Task objective: Every line of the material below, from the top through the line with "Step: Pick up", should be reproduced exactly.

Exercise data Block Start

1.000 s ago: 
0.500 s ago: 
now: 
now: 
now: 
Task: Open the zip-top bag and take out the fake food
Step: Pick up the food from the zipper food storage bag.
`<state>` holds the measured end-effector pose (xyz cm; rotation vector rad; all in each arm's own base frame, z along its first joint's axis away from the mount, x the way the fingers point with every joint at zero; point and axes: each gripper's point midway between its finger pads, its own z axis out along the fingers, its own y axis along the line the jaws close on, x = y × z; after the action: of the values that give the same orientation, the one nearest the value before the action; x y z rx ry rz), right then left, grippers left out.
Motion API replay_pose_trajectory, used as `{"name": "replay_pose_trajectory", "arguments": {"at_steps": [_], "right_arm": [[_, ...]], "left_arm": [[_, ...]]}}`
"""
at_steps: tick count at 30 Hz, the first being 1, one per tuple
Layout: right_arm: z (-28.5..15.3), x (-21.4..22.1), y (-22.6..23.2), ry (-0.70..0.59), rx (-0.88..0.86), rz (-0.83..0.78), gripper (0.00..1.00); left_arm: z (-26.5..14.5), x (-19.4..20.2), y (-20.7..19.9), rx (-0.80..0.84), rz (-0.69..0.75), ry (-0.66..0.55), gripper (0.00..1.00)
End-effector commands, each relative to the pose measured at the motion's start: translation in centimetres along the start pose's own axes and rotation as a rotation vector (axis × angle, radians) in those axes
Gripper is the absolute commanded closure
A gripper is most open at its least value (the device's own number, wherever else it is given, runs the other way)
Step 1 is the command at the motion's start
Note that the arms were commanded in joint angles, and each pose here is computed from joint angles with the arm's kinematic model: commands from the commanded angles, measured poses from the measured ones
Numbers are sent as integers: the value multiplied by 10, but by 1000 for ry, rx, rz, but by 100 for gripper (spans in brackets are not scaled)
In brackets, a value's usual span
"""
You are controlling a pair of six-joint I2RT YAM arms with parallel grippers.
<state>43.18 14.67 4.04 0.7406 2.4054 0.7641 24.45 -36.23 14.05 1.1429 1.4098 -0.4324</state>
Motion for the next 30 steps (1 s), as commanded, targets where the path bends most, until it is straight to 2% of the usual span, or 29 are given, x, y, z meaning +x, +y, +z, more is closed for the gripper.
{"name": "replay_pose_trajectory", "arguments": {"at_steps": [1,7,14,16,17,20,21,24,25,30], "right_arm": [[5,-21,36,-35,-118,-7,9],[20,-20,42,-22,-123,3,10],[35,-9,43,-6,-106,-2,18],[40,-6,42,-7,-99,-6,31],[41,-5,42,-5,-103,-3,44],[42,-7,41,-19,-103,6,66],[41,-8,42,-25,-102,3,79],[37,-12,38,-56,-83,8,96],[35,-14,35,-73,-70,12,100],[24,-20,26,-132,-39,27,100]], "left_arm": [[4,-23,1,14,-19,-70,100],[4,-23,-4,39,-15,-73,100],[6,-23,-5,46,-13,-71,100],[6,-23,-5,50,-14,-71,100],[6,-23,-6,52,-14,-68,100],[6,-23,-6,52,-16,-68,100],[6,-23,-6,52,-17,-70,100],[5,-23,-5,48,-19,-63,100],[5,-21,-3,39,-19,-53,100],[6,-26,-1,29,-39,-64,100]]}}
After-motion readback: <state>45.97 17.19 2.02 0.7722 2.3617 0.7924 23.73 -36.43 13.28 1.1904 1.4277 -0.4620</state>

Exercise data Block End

Output of the task:
1.000 s ago: 
0.500 s ago: 
now: 
now: 
now: 
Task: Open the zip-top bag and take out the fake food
Step: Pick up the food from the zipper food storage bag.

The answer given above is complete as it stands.